How to complete this task> For each line below, check for "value"; give only the total of lines where it occurs.

[Source material]

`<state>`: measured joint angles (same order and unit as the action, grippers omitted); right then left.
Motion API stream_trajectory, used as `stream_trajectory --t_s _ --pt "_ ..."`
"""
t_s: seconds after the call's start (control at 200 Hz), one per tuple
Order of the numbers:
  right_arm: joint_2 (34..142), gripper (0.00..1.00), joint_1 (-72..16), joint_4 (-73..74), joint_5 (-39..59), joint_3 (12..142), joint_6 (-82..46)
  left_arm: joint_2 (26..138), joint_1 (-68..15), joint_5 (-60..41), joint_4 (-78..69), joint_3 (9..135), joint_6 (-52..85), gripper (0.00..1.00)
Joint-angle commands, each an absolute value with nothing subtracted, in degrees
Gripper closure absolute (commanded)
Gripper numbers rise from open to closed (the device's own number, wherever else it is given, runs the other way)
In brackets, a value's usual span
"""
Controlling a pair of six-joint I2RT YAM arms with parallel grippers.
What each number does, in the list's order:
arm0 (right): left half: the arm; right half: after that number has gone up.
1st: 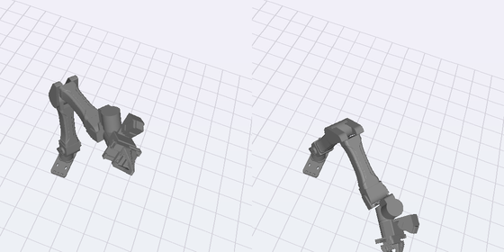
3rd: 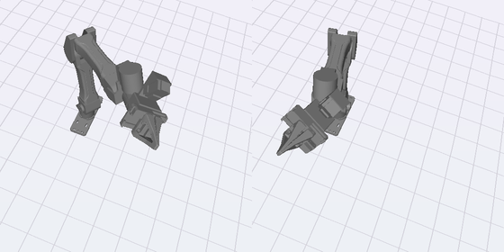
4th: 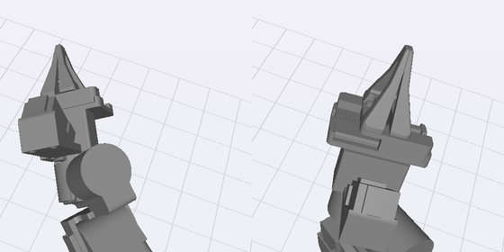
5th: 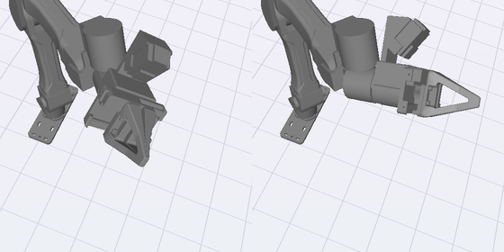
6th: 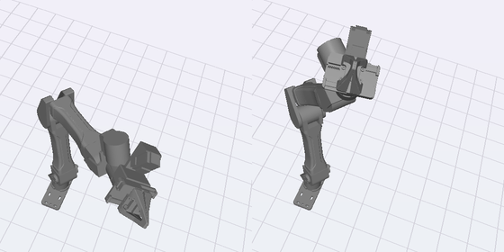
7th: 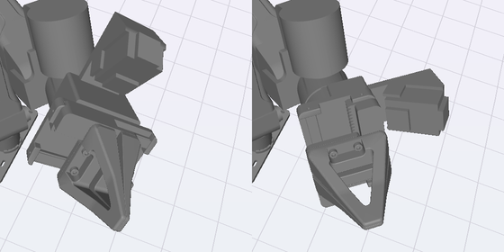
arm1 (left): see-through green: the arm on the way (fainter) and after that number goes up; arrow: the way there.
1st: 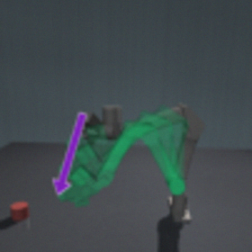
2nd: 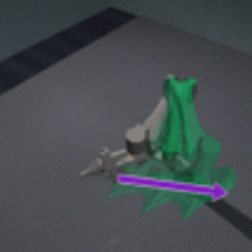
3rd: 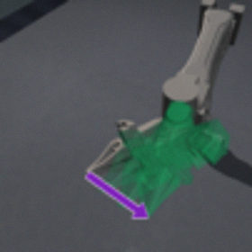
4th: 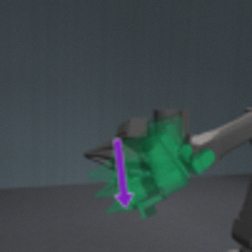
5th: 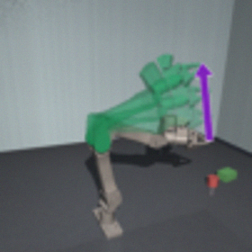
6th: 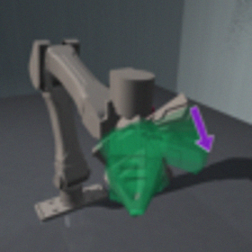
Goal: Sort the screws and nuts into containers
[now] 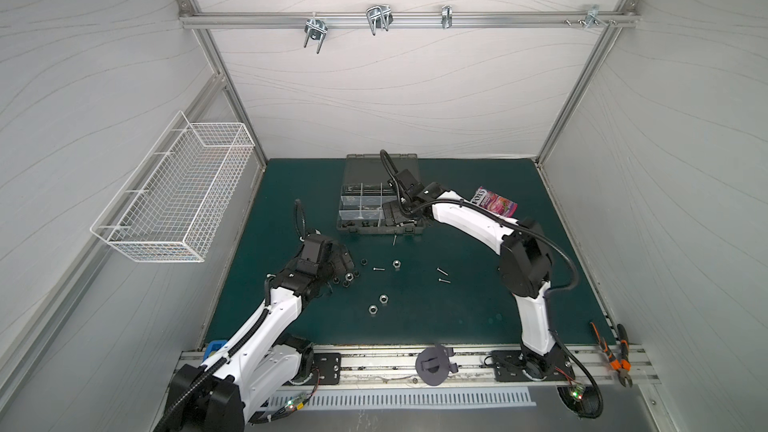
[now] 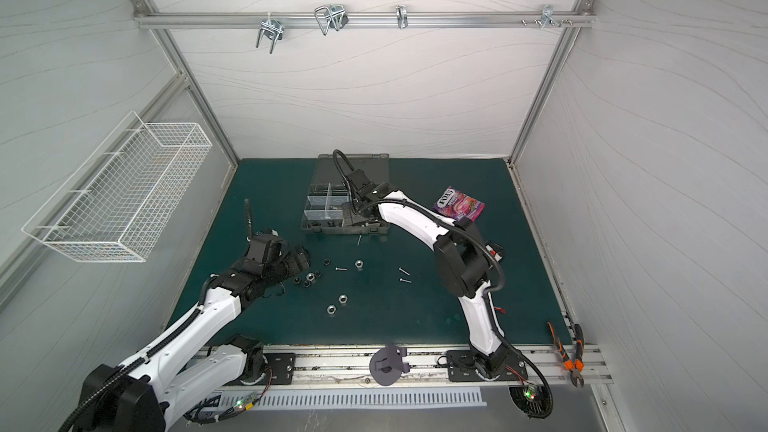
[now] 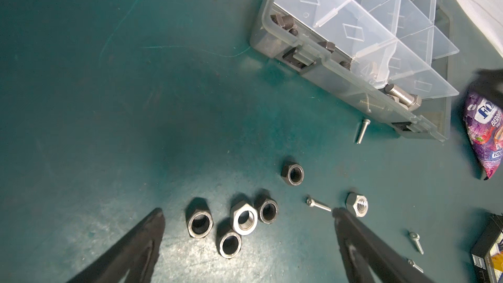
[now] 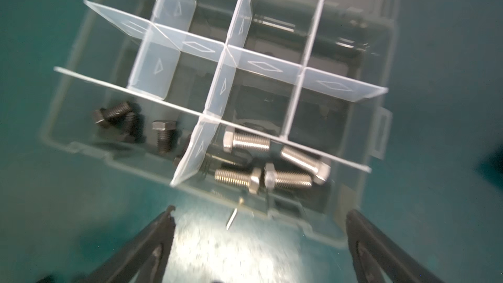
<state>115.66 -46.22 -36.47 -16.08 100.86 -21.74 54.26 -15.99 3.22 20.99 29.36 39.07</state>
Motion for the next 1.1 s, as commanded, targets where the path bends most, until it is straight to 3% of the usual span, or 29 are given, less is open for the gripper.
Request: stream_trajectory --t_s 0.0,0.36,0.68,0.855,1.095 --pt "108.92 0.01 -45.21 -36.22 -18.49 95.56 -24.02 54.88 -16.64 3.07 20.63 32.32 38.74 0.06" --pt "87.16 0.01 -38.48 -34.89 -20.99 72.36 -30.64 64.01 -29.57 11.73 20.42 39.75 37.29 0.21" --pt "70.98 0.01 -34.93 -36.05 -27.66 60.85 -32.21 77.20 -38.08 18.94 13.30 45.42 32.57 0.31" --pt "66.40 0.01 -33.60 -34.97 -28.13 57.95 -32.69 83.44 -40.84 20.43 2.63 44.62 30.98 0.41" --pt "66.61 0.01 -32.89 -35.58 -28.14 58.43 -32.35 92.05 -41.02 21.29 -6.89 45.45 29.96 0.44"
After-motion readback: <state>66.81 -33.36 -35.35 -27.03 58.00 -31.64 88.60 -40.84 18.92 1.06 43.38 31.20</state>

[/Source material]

Solution to the exercise> 2